All of the 504 women in the study had stress incontinence, which
happens when the pelvic muscles are too weak to prevent urinary
leakage when women do things like cough, sneeze or exercise.
Childbirth is a common reason for weak pelvic muscles and obesity
makes the problem worse.
Researchers tested what’s known as electroacupuncture, where an
electrical current is passed between a pair of acupuncture needles
compared to a dummy treatment with similar needles, for six weeks.

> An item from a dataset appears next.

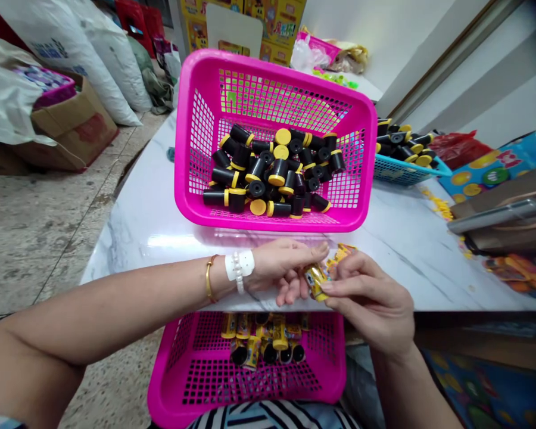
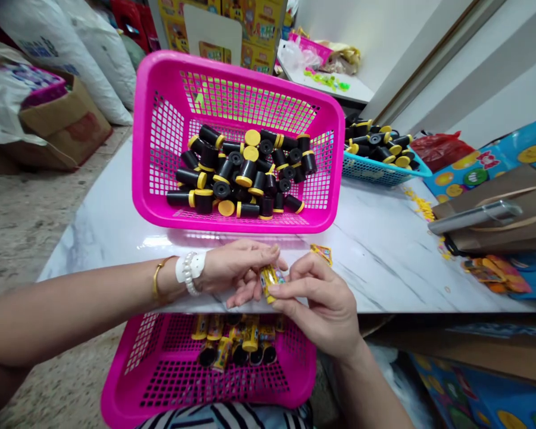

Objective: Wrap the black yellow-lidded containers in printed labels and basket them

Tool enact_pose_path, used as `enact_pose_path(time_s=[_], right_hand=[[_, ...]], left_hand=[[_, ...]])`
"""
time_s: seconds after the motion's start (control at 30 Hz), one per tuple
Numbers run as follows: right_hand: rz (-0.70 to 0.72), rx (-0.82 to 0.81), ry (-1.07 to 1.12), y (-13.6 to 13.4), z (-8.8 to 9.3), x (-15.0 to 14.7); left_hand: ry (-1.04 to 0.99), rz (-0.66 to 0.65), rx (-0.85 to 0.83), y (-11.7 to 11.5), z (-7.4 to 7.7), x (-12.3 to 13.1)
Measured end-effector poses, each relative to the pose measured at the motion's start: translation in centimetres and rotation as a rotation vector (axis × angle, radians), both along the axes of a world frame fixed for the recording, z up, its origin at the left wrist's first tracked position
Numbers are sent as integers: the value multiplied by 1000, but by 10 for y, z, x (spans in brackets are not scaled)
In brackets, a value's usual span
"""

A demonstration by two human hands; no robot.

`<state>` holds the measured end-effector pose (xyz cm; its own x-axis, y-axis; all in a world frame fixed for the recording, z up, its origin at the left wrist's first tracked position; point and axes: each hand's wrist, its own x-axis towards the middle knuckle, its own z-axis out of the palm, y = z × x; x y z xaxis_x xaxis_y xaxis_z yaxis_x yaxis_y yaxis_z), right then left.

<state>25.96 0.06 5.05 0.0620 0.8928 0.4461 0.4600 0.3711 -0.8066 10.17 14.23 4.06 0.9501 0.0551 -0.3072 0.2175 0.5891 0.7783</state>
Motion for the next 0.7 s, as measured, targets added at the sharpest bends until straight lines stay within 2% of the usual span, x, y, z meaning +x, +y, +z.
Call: enact_pose_path(time_s=[0.07,0.13,0.3,0.47,0.53,0.63,0.7], right_hand=[[23,38,32,-3,-2,1],[4,36,89,-6,-9,2],[-255,18,229,-16,-27,0],[-401,156,-142,-22,-31,-7],[-451,169,-191,-21,-30,-10],[-533,54,5,-19,-26,-17],[-542,-93,237,-18,-24,-20]], left_hand=[[5,-38,-1,1,3,0],[5,-24,9,2,5,0],[22,56,57,-1,6,-1],[-5,158,18,-5,1,0],[-41,193,35,-9,-2,1],[-134,251,139,-16,-6,0],[-204,282,297,-19,-5,-2]])
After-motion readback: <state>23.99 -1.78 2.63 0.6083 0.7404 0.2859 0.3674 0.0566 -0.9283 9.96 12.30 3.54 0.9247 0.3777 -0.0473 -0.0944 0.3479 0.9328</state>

Women who received electroacupuncture had a greater decrease in
urine leakage after treatment and after six months than the
participants who got the sham intervention, researchers report in
JAMA.
“The safety and effect of electroacupuncture for stress urinary
incontinence were comparable to those of pelvic floor muscle
training,” an approach currently used in some instances to help
women reduce leakage, said senior study author Dr. Baoyan Liu of
Guang’an Men Hospital, which is affiliated with the China Academy of
Chinese Medical Sciences in Beijing.
“Electroacupuncture was effective with rapid response, short
treatment period and good compliance,” Liu said by email. “Pelvic
floor muscle training takes at least three months with less
compliance.”
At the start of the study, women in the electroacupuncture group
leaked an average of 18.4 grams of urine during a one-hour pad test
and had an average of 7.9 episodes of leakage in a typical 72-hour
period.
By comparison, women in the sham treatment group had average leakage
of 19.4 grams and experienced 7.7 episodes in a typical 72-hour
period.
Women assigned to electroacupuncture had 18 sessions over six weeks.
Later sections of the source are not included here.